Would you write out the entries below, every one of them, exactly?

########################################

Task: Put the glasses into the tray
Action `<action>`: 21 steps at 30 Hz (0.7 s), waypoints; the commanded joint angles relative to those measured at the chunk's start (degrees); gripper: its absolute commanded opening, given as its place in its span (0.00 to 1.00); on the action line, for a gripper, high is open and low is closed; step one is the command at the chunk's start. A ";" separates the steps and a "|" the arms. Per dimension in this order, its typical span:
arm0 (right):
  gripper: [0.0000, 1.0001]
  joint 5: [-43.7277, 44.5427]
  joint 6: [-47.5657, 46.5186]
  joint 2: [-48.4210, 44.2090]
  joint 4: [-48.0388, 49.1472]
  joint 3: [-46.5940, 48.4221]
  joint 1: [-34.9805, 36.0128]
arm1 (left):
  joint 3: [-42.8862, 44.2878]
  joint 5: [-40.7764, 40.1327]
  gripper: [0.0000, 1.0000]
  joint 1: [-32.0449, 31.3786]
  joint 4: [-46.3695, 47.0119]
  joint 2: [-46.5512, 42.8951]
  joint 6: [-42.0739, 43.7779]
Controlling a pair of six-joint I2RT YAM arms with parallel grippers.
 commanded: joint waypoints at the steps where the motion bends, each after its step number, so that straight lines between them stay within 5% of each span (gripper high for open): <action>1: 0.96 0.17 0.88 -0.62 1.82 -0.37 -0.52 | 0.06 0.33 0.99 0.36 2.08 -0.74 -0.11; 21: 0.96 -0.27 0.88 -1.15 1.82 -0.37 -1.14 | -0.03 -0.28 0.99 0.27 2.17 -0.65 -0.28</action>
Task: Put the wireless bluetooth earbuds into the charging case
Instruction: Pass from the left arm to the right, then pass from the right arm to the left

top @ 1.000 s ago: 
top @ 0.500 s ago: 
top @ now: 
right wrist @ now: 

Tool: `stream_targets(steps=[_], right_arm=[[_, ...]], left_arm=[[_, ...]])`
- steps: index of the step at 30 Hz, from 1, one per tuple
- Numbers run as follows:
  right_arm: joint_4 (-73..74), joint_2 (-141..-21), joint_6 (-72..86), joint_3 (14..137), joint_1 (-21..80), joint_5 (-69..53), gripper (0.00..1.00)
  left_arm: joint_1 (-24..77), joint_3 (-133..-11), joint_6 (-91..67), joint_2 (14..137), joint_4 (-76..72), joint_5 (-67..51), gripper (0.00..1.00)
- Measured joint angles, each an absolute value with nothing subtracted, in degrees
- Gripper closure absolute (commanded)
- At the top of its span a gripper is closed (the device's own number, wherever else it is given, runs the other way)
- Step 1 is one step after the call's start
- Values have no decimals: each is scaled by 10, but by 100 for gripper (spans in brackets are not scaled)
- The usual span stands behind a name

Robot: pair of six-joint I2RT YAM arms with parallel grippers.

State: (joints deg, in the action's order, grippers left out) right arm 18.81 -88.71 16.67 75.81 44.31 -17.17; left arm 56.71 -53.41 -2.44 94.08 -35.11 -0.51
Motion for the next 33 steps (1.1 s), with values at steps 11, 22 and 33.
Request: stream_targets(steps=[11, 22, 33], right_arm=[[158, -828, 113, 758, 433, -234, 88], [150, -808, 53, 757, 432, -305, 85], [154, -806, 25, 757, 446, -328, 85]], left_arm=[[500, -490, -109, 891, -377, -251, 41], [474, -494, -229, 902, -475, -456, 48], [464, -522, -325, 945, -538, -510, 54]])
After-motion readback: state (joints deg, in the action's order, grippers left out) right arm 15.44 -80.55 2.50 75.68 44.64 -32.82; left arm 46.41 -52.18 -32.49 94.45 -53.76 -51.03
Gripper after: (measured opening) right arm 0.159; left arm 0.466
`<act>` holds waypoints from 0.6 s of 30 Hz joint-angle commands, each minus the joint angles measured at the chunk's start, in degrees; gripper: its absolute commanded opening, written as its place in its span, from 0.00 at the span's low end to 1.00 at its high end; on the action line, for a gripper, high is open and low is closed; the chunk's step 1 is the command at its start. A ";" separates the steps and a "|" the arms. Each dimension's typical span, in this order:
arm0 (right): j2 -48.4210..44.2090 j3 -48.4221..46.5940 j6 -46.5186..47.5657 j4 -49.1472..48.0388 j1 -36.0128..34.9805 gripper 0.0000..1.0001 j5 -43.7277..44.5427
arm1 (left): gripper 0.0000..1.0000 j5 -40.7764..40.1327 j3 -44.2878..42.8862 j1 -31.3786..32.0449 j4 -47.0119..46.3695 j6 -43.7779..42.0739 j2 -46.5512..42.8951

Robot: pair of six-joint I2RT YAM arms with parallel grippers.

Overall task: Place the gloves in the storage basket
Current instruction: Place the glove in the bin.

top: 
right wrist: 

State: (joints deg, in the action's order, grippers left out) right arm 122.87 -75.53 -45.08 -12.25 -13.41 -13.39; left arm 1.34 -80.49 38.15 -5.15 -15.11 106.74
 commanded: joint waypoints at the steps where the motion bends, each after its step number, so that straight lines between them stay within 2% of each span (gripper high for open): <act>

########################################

• RESPONSE TO THIS EXERCISE:
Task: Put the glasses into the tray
Action `<action>`: 21 steps at 30 Hz (0.7 s), waypoints; the commanded joint angles relative to those measured at the chunk's start (degrees); gripper: its absolute commanded opening, given as its place in its span (0.00 to 1.00); on the action line, for a gripper, high is open and low is closed; step one is the command at the chunk's start. A ";" separates the steps and a "|" the arms. Per dimension in this order, its typical span:
arm0 (right):
  gripper: [0.0000, 1.0001]
  joint 5: [-43.7277, 44.5427]
  joint 6: [-47.5657, 46.5186]
  joint 2: [-48.4210, 44.2090]
  joint 4: [-48.0388, 49.1472]
  joint 3: [-46.5940, 48.4221]
  joint 1: [-34.9805, 36.0128]
arm1 (left):
  joint 3: [-42.8862, 44.2878]
  joint 5: [-40.7764, 40.1327]
  gripper: [0.0000, 1.0000]
  joint 1: [-32.0449, 31.3786]
  joint 4: [-46.3695, 47.0119]
  joint 2: [-46.5512, 42.8951]
  joint 6: [-42.0739, 43.7779]
Controlling a pair of six-joint I2RT YAM arms with parallel grippers.
 commanded: joint waypoints at the steps where the motion bends, each after its step number, so that straight lines between them stay within 5% of each span (gripper high for open): <action>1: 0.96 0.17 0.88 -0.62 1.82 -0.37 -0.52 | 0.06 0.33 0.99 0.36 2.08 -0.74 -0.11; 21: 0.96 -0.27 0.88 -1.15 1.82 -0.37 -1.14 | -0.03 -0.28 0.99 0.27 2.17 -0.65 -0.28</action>
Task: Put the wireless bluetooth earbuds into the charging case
Instruction: Pass from the left arm to the right, then pass from the right arm to the left

top @ 1.000 s ago: 
top @ 0.500 s ago: 
top @ now: 
right wrist @ now: 

Tool: `stream_targets(steps=[_], right_arm=[[_, ...]], left_arm=[[_, ...]])`
- steps: index of the step at 30 Hz, from 1, one per tuple
- Numbers run as follows:
  right_arm: joint_4 (-73..74), joint_2 (-141..-21), joint_6 (-72..86), joint_3 (14..137), joint_1 (-21..80), joint_5 (-69..53), gripper (0.00..1.00)
  left_arm: joint_1 (-24..77), joint_3 (-133..-11), joint_6 (-91..67), joint_2 (14..137), joint_4 (-76..72), joint_5 (-67..51), gripper (0.00..1.00)
- Measured joint angles, each an absolute value with nothing subtracted, in degrees
- Gripper closure absolute (commanded)
- At the top of its span a gripper is closed (the device's own number, wherever else it is given, runs the other way)
- Step 1 is one step after the call's start
- Values have no decimals: each is scaled by 10, but by 100 for gripper (spans in brackets are not scaled)
- The usual span stands behind a name

Robot: pair of six-joint I2RT YAM arms with parallel grippers.

State: (joints deg, in the action's order, grippers left out) right arm 18.81 -88.71 16.67 75.81 44.31 -17.17; left arm 56.71 -53.41 -2.44 94.08 -35.11 -0.51
Motion for the next 33 steps (1.1 s), with values at steps 11, 22 and 33.
Request: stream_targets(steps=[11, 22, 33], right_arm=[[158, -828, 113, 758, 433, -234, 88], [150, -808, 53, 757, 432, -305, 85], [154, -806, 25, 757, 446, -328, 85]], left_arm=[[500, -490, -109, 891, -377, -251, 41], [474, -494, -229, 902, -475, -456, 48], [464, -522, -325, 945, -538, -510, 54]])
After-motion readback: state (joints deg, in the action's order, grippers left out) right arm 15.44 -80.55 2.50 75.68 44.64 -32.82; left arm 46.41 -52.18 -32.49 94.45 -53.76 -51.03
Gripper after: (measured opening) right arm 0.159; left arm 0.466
`<act>` holds waypoints from 0.6 s of 30 Hz joint-angle commands, each minus the joint angles measured at the chunk's start, in degrees; gripper: its absolute commanded opening, written as its place in its span, from 0.00 at the span's low end to 1.00 at its high end; on the action line, for a gripper, high is open and low is closed; the chunk's step 1 is the command at its start. A ";" separates the steps and a "|" the arms. Each dimension's typical span, in this order:
arm0 (right): j2 -48.4210..44.2090 j3 -48.4221..46.5940 j6 -46.5186..47.5657 j4 -49.1472..48.0388 j1 -36.0128..34.9805 gripper 0.0000..1.0001 j5 -43.7277..44.5427
arm1 (left): gripper 0.0000..1.0000 j5 -40.7764..40.1327 j3 -44.2878..42.8862 j1 -31.3786..32.0449 j4 -47.0119..46.3695 j6 -43.7779..42.0739 j2 -46.5512..42.8951

Robot: pair of six-joint I2RT YAM arms with parallel grippers.

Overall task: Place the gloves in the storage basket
Current instruction: Place the glove in the bin.

top: 
right wrist: 

State: (joints deg, in the action's order, grippers left out) right arm 122.87 -75.53 -45.08 -12.25 -13.41 -13.39; left arm 1.34 -80.49 38.15 -5.15 -15.11 106.74
 commanded: joint waypoints at the steps where the motion bends, each after its step number, so that straight lines between them stay within 2% of each span (gripper high for open): <act>

Nothing further is needed to complete this exercise.